La puertecita de marras...

 

El apartamento 4B tenía, entre la nevera y la despensa, una puerta que no debía estar ahí. Medía apenas cincuenta centímetros y estaba pintada de blanco, con un pestillo de bronce siempre echado desde el interior. Demasiado grande para un gato. Demasiado pequeña para cualquier explicación razonable.

El casero, cuyo optimismo ya empezaba a parecer un delito leve, le explicó a Marcos: «Es la trampilla del contador del gas. Está atascada, pero no pasa nada, la lectura la hacemos por satélite». Marcos, que no entendía de satélites, pero sí de rebajas, decidió que, por ese precio, el gas podía venir incluso del espacio exterior.

La primera semana transcurrió en paz, hasta que algo decidió manifestarse. El martes a las dos de la madrugada, Marcos fue a por un vaso de agua. Al encender la luz, escuchó un carraspeo seco tras la trampilla. Un «ehem» perfectamente modulado, digno de un mayordomo británico. Marcos se congeló con el vaso en la mano. Acto seguido, por la rendija inferior de la puerta, se deslizó un trozo de papel perfectamente cortado. En una caligrafía impecable, ponía: «Por favor, el motor de su nevera vibra en sol sostenido. Corrija la posición. Gracias».

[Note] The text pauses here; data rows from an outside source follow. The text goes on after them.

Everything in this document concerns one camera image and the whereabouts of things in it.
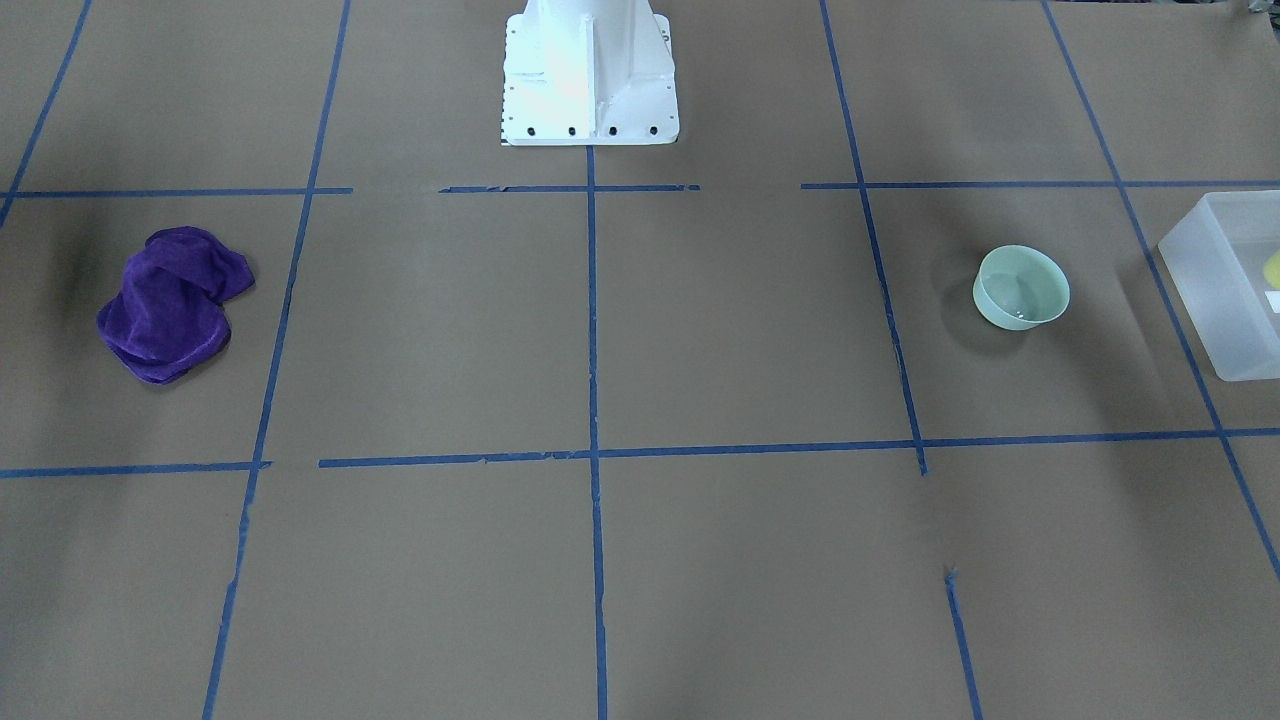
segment light green cup
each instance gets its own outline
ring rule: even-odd
[[[1048,255],[1024,245],[1005,245],[983,258],[973,282],[973,301],[993,325],[1029,331],[1066,310],[1071,287]]]

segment yellow ball
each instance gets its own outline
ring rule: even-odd
[[[1271,287],[1280,290],[1280,252],[1276,252],[1262,265],[1262,277],[1267,278]]]

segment metal object
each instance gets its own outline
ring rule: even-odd
[[[662,145],[680,135],[671,23],[648,0],[529,0],[507,20],[502,141]]]

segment translucent storage box
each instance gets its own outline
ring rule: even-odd
[[[1217,375],[1280,378],[1280,191],[1210,192],[1160,254]]]

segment purple cloth
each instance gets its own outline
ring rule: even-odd
[[[244,256],[200,228],[147,238],[124,265],[120,293],[97,314],[97,331],[138,379],[170,383],[227,345],[221,304],[253,284]]]

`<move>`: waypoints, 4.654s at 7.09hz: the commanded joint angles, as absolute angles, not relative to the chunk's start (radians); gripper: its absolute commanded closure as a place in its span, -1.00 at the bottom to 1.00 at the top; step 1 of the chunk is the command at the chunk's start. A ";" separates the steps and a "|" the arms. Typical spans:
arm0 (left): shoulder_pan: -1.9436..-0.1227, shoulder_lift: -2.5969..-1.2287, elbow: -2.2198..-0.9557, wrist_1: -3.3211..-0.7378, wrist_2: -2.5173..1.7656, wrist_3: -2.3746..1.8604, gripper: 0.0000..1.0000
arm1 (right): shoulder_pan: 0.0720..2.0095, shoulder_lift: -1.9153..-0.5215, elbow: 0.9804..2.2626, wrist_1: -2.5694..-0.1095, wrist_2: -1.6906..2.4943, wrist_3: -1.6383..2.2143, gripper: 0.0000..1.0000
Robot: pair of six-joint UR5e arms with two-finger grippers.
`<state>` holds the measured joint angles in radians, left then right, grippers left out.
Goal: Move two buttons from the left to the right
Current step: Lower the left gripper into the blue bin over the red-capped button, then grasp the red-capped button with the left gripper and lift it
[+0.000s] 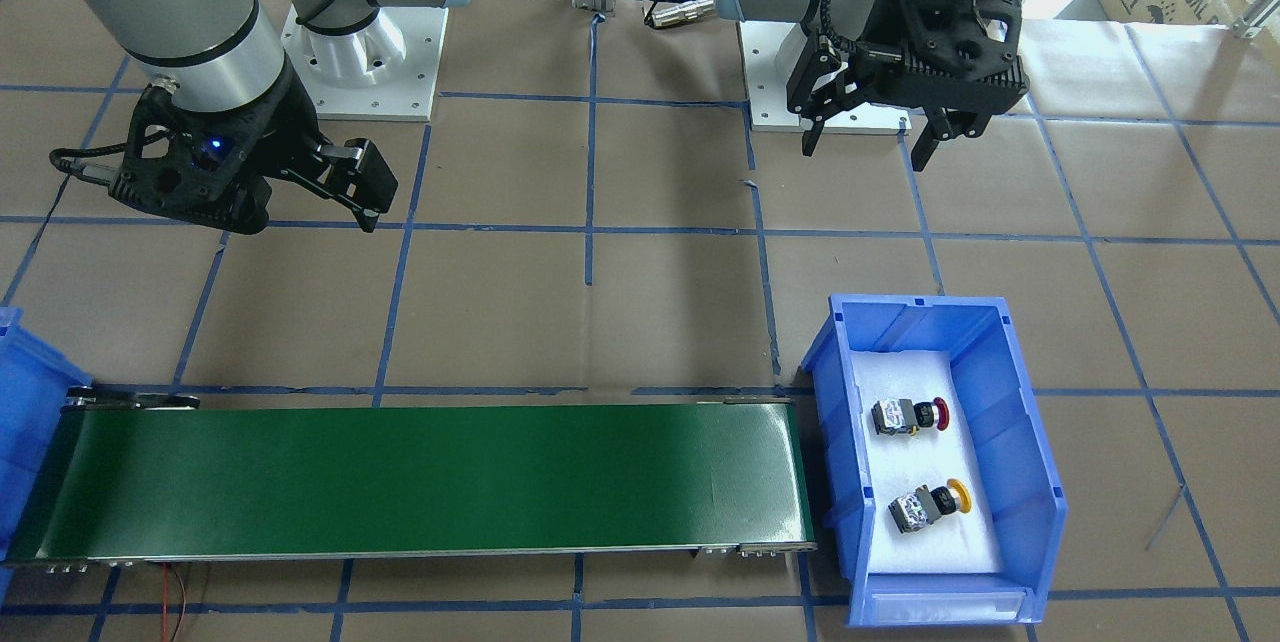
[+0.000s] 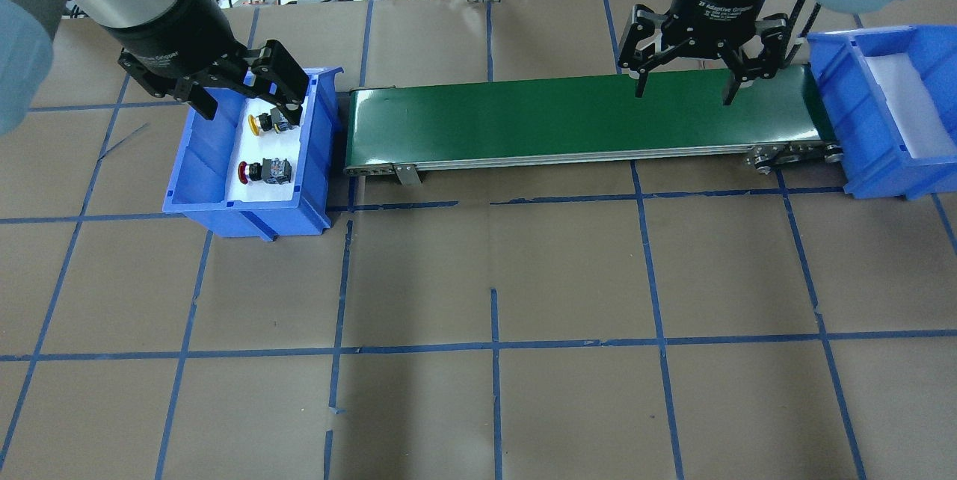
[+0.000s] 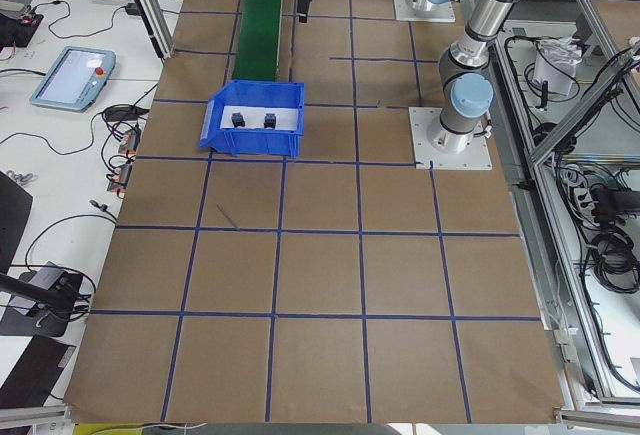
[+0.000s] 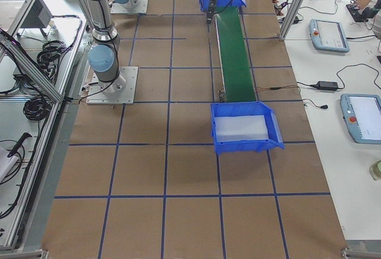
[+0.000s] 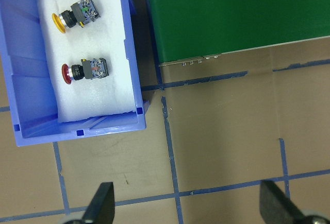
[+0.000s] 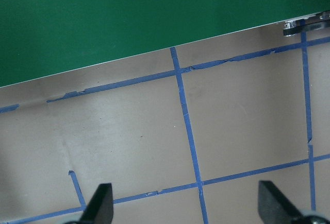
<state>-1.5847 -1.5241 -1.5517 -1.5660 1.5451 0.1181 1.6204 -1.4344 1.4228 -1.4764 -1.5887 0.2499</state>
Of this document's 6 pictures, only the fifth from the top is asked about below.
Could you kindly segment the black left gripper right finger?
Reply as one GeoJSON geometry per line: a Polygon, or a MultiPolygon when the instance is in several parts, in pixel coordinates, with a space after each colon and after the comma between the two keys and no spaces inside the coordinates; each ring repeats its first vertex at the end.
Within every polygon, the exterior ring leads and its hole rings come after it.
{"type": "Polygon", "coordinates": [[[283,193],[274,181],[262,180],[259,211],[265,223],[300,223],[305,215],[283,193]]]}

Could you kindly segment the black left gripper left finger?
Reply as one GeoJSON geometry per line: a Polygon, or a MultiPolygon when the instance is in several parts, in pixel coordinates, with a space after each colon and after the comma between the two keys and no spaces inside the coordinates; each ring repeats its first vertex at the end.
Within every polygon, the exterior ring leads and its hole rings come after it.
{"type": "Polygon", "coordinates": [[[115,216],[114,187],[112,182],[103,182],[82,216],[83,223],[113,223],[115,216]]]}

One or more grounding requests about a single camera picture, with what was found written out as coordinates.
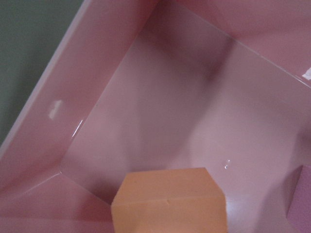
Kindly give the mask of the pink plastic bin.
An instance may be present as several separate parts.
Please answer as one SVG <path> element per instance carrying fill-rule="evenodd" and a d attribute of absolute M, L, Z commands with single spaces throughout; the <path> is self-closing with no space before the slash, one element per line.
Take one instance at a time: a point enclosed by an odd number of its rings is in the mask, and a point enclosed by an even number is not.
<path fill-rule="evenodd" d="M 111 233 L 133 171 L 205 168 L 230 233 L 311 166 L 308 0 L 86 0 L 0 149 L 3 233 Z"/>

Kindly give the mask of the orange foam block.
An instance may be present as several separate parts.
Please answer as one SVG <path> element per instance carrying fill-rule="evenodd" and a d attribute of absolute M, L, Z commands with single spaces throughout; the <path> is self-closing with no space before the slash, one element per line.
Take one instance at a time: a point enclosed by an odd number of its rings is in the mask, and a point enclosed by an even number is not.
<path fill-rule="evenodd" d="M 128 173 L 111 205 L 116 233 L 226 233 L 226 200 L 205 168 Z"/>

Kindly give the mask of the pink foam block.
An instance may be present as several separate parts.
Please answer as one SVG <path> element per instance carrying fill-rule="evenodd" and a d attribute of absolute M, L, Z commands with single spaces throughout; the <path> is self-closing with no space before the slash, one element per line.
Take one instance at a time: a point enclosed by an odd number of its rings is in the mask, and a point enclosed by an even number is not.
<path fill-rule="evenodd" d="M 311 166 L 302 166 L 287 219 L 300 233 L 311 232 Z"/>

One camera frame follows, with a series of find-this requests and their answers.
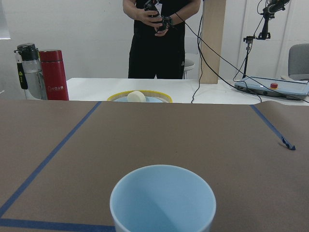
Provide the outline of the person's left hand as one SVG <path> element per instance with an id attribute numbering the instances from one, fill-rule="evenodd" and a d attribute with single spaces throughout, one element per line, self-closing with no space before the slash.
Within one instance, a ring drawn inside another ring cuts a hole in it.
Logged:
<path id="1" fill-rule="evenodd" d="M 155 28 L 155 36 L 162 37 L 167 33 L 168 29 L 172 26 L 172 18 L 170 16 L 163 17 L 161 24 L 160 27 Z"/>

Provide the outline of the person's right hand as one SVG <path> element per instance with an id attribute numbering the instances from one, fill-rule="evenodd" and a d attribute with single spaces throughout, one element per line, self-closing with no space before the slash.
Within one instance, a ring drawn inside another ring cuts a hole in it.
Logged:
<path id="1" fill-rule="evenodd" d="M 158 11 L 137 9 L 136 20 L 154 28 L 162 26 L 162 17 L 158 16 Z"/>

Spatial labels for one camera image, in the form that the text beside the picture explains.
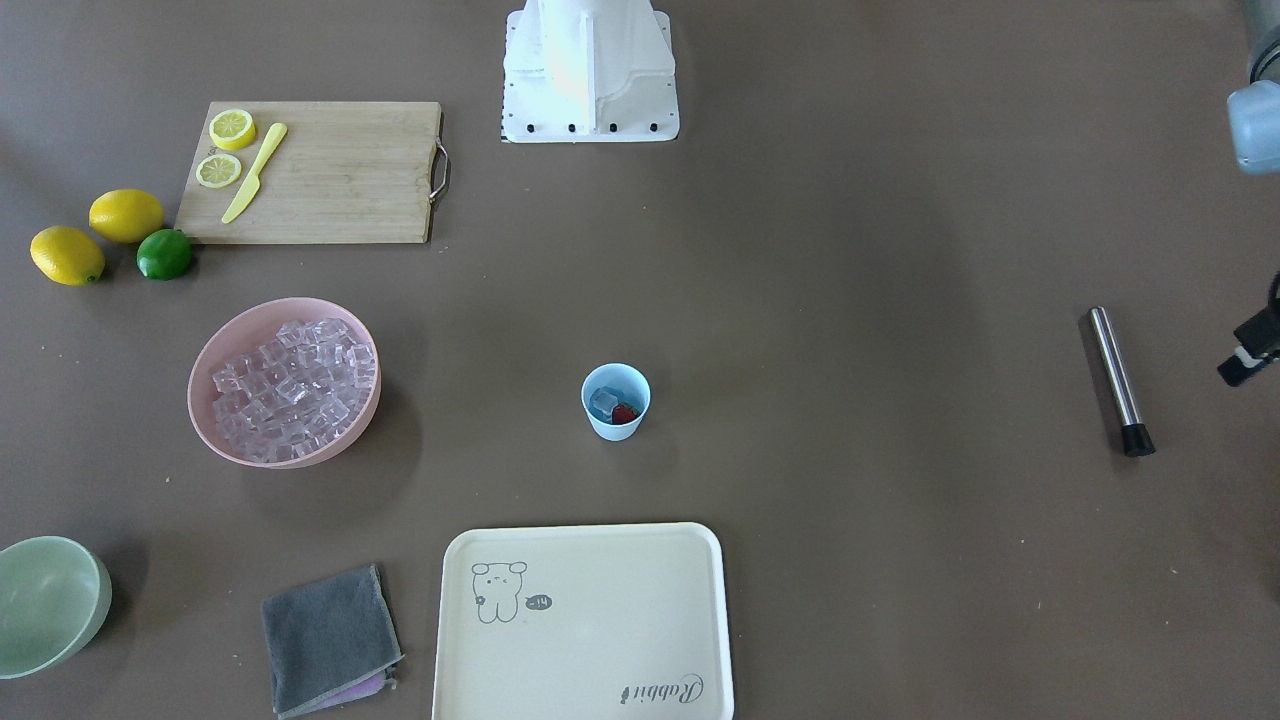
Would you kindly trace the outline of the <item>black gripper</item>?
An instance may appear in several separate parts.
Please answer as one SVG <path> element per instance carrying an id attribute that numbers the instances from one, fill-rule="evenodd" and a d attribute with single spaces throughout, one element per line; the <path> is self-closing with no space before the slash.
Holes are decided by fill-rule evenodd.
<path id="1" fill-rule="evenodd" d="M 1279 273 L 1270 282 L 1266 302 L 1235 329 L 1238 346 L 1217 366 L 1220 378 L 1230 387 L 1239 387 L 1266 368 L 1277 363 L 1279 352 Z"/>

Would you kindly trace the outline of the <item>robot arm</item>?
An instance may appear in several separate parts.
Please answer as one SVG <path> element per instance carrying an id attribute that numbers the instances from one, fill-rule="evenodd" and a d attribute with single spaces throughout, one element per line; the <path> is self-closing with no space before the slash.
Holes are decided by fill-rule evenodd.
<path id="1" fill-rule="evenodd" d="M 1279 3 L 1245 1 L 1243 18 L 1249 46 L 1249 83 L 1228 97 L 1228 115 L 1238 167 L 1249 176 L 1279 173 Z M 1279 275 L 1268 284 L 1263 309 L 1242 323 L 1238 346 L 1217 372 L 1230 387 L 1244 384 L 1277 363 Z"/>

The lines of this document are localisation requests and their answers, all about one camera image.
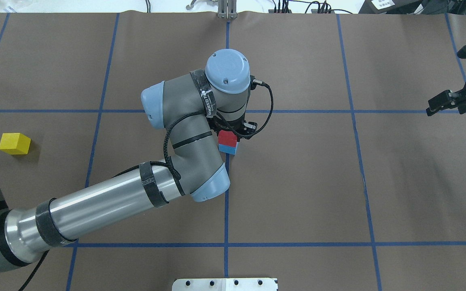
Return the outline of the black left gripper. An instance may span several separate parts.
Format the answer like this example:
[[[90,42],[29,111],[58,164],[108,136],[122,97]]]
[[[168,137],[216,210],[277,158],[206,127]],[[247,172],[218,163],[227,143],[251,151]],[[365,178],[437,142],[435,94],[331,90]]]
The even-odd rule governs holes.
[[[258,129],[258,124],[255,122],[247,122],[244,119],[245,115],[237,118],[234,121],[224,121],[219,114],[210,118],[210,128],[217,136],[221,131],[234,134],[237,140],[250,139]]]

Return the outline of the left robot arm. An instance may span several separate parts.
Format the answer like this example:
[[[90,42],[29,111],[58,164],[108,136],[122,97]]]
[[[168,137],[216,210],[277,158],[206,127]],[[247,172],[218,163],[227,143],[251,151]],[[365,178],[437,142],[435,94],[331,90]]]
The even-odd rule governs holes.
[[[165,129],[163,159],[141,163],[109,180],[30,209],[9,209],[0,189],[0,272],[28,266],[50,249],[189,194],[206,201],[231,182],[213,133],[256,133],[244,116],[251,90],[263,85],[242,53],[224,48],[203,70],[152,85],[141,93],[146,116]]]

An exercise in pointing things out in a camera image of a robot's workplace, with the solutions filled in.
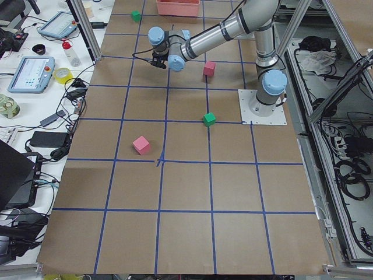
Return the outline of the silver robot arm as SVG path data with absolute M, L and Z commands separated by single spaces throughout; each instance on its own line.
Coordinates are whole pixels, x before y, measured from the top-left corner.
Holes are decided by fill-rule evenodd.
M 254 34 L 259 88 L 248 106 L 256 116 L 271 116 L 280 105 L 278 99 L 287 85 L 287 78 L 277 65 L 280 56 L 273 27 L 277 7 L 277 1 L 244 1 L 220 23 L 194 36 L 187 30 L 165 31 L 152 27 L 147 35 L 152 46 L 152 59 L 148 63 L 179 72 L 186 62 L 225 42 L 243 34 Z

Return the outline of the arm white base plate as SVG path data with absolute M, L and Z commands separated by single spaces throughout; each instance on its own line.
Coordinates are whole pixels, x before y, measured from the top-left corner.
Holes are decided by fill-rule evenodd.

Marcos, que era un hombre de ciudad y temía más a la locura que a los fantasmas, empujó la nevera dos centímetros a la derecha. El miércoles no hubo notas. El jueves, sin embargo, apareció otro papel: «Excelente acústica ahora. Por cierto, compre limones. Los suyos están empezando a oler a moho».

Lo molesto no era la presencia de un poltergeist, sino que el espectro fuera un crítico de hogar hipertenso. Marcos intentó mirar por la rendija con una linterna, pero solo vio una oscuridad absoluta y densa, que parecía absorber la luz.

Lo más perturbador llegó el sábado de autos, cuando Marcos invitó a unos amigos a cenar. La velada era un éxito hasta que, en mitad de un chiste, se oyó una risa ahogada, como de soplido, detrás de la trampilla. Alguien estaba juzgando su sentido del humor.

Minutos después, la nota definitiva se deslizó bajo la puerta: «El guacamole de bote es un crimen contra la humanidad. Si va a envenenar a sus invitados, tenga la decencia de abrir las ventanas».

Aterrorizado por la omnisciencia del habitante de la trampilla, Marcos agarró un destornillador dispuesto a reventar el pestillo. Pero justo cuando apoyó la herramienta en la madera, el pestillo giró solo. La puerta se abrió un milímetro. Un aroma delicioso, mezcla de canela y café recién hecho, inundó la cocina. Marcos, paralizado por el miedo, no se atrevió a tirar de la hoja. El miedo al rechazo de un fantasma sibarita era superior a su curiosidad.

Al día siguiente, Marcos dejó el piso. Nunca supo qué o quién vivía allí. Hoy, en su nuevo piso con cocina americana, cocina fatal y nadie le corrige la sal.